*Task requirements*. Report each line below that carries the word "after".

*The data*.
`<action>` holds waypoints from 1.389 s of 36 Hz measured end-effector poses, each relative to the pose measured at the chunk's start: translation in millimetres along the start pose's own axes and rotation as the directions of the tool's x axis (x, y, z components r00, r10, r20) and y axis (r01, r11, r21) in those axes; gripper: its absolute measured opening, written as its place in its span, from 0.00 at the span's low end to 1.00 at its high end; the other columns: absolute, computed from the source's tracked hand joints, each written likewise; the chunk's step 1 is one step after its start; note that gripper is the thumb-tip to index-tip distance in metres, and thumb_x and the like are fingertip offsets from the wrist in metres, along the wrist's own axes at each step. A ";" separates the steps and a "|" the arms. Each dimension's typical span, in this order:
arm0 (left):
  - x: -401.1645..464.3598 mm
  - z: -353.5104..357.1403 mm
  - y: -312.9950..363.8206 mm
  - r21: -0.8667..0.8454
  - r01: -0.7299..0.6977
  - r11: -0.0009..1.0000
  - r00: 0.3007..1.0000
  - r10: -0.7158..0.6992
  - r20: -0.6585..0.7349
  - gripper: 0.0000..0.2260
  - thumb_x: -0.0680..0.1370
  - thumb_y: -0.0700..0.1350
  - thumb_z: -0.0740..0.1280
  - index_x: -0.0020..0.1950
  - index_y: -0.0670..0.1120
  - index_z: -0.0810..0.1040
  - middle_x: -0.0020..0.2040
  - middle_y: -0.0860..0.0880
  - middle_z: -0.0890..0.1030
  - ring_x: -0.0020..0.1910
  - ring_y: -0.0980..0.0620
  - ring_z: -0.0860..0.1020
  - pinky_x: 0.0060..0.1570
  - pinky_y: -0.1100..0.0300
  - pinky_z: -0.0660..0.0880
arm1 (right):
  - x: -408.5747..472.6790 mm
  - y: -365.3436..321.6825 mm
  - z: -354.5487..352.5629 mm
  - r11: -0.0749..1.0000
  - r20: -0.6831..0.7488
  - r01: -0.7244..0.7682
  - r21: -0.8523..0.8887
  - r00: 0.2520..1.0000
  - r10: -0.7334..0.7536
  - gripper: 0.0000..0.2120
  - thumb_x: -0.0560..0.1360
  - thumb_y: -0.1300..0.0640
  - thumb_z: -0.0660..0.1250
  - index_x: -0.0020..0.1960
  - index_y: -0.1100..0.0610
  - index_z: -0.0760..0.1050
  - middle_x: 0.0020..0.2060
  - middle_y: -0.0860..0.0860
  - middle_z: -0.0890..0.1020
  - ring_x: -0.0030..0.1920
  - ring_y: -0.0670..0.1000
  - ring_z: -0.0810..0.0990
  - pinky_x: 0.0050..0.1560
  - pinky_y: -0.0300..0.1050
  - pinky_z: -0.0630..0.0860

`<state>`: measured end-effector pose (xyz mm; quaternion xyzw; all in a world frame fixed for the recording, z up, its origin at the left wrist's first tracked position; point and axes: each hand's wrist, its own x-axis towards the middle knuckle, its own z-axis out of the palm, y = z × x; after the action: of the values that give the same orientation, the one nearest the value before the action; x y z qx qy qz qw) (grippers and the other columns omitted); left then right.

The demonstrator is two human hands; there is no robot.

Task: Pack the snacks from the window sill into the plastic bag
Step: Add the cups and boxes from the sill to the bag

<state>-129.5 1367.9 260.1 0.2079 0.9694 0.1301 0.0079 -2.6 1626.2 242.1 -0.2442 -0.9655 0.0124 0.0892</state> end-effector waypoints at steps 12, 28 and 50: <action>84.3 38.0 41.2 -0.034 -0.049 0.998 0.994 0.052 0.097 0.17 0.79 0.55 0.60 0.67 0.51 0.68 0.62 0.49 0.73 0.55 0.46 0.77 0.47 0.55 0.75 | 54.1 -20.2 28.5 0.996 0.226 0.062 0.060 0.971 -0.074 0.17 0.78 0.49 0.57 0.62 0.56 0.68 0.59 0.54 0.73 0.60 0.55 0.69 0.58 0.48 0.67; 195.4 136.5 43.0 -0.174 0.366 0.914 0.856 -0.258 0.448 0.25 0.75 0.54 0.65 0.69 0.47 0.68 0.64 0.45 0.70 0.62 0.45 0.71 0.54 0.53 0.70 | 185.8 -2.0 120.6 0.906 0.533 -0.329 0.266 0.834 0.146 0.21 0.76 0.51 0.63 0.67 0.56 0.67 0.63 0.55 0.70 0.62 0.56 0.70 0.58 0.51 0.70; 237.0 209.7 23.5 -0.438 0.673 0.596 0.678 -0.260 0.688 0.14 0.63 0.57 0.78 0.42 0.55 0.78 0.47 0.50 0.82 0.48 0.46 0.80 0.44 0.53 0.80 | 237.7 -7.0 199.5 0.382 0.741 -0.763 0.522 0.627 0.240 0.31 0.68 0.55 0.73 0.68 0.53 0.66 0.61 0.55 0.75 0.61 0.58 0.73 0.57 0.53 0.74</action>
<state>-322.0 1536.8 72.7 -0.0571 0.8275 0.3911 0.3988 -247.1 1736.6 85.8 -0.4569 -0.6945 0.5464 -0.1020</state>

*Written answer*.
`<action>` holds waypoints from 1.389 s of 36 Hz measured end-effector poses, each relative to the pose measured at the chunk's start: translation in millimetres along the start pose's own axes and rotation as the directions of the tool's x axis (x, y, z components r00, r10, r20) and y axis (r01, r11, r21) in those axes; gripper: its absolute measured opening, written as its place in its span, from 0.00 at the span's low end to 1.00 at its high end; the other columns: absolute, computed from the source's tracked hand joints, each written likewise; the chunk's step 1 is one step after its start; note that gripper is the thumb-tip to index-tip distance in metres, and thumb_x and the like are fingertip offsets from the wrist in metres, along the wrist's own axes at each step. A ";" separates the steps and a "|" the arms. Each dimension's typical span, in this order:
`<state>`: measured end-effector pose (xyz mm; quaternion xyzw; all in a world frame fixed for the recording, z up, its origin at the left wrist's first tracked position; point and axes: each hand's wrist, its own x-axis towards the middle knuckle, its own z-axis out of the palm, y = z × x; after the action: of the values that give the same orientation, the one nearest the value before the action; x y z qx qy qz qw) (grippers and the other columns omitted); left then right.

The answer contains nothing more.